NEW YORK — The Roosevelt Island Tramway recently celebrated its 40th anniversary.
The tramway, one of the more unique modes of transportation in the Big Apple, opened on May 17, 1976. Once planned as a temporary method of commuting, the tram quickly gained in popularity and is now a permanent fixture of the island and a symbol of the city itself.
More than 26 million people have used the tram, which runs along the north side of the Ed Koch Queensboro Bridge, since it opened. Until the Mississippi Aerial River Transit opened in May 1984, the Roosevelt Island Tramway was the sole commuter aerial tramway in North America.
“When it first began, people treated it like an attraction,” The New York Times quoted Judith Berdy, president of the Roosevelt Island Historical Society, as saying. “Everyone wanted to ride.”
Roosevelt Island sits in the middle of the East River and is five feet above sea level at its highest point. Home to roughly 11,600 residents, the island was used principally for hospitals from 1921 until 1971; the subway did not reach the island until October 1989.
The island was renamed for President Franklin D. Roosevelt in 1971. Four Freedoms Park, at the southern end of the island, is dedicated to a speech Roosevelt gave in January 1941.
The tram reaches 250 feet above the East River at its highest point. Trams travel upwards of 17.9 miles per hour along the 3,100-foot-line.
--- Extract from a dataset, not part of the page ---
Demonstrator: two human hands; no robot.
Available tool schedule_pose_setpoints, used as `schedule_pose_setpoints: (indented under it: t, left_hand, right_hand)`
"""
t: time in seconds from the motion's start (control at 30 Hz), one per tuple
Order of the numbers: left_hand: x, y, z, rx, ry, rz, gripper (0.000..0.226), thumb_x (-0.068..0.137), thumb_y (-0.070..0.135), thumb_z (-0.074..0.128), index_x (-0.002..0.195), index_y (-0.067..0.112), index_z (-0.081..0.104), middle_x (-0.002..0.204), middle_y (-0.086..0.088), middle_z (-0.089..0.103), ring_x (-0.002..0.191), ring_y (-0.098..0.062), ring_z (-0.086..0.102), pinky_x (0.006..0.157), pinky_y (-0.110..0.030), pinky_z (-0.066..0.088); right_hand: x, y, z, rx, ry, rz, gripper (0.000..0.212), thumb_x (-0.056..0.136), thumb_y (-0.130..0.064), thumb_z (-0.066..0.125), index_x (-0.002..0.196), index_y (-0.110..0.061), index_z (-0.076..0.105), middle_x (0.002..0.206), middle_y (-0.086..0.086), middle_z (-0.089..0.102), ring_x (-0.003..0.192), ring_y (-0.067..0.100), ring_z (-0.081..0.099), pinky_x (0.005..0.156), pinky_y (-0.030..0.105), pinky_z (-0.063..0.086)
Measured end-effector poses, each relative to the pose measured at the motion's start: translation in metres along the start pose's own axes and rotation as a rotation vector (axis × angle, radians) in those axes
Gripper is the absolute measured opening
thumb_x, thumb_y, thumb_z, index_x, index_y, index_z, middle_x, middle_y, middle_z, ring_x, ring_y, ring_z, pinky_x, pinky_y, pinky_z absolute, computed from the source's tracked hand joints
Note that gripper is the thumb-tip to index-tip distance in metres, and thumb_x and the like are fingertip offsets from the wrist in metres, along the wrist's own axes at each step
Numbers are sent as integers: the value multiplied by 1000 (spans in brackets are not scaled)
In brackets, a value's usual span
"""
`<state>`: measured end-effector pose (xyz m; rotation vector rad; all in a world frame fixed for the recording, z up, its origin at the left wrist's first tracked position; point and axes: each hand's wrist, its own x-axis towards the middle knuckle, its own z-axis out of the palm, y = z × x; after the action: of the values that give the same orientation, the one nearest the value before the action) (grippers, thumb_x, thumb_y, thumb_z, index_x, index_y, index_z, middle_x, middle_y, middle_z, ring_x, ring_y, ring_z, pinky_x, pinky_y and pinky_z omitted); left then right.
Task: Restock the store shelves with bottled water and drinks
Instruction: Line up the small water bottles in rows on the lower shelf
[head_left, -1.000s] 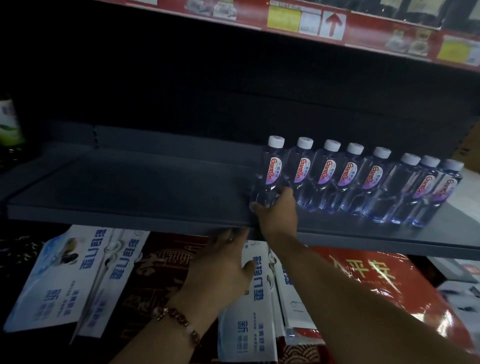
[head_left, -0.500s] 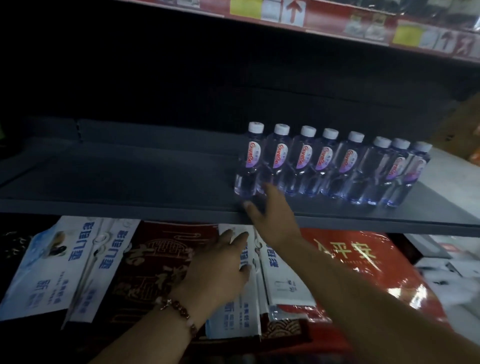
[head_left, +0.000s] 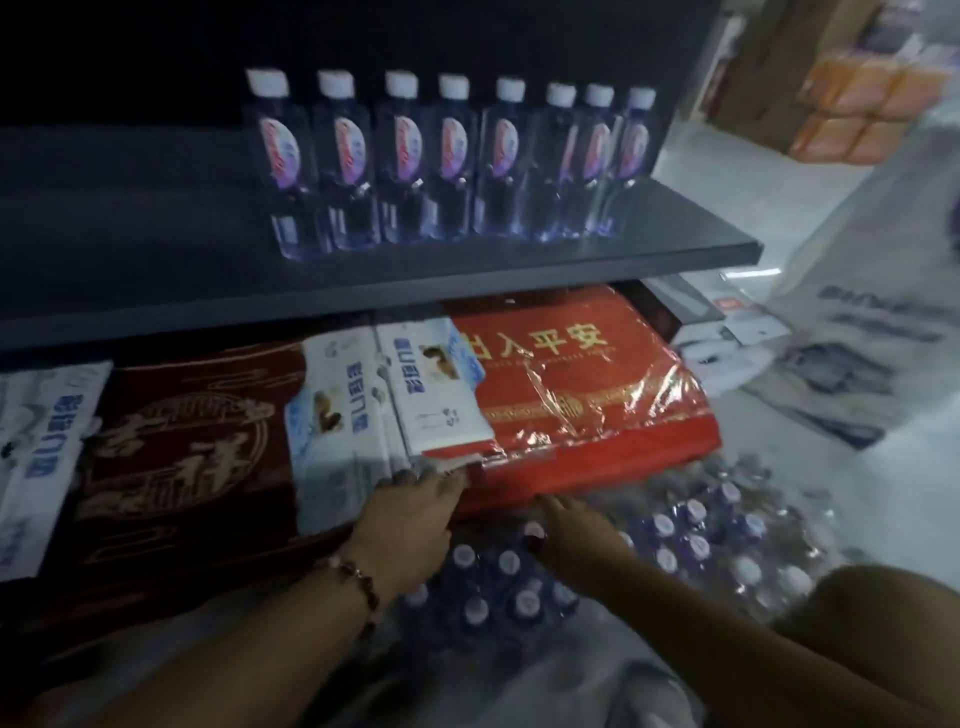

The tramway closed from March 1, 2010, until Nov. 30, 2010, to undergo a $25 million renovation project that upgraded and modernized the system. Today, the tram system’s two cars operate independently of one another and can each carry 110 people at a time.
Though trams are not operated by the Metropolitan Transportation Authority, passengers must use the MTA MetroCard to board. Trams are operated by LPOA (Leitner-Poma of America) on behalf of the Roosevelt Island Operating Corp.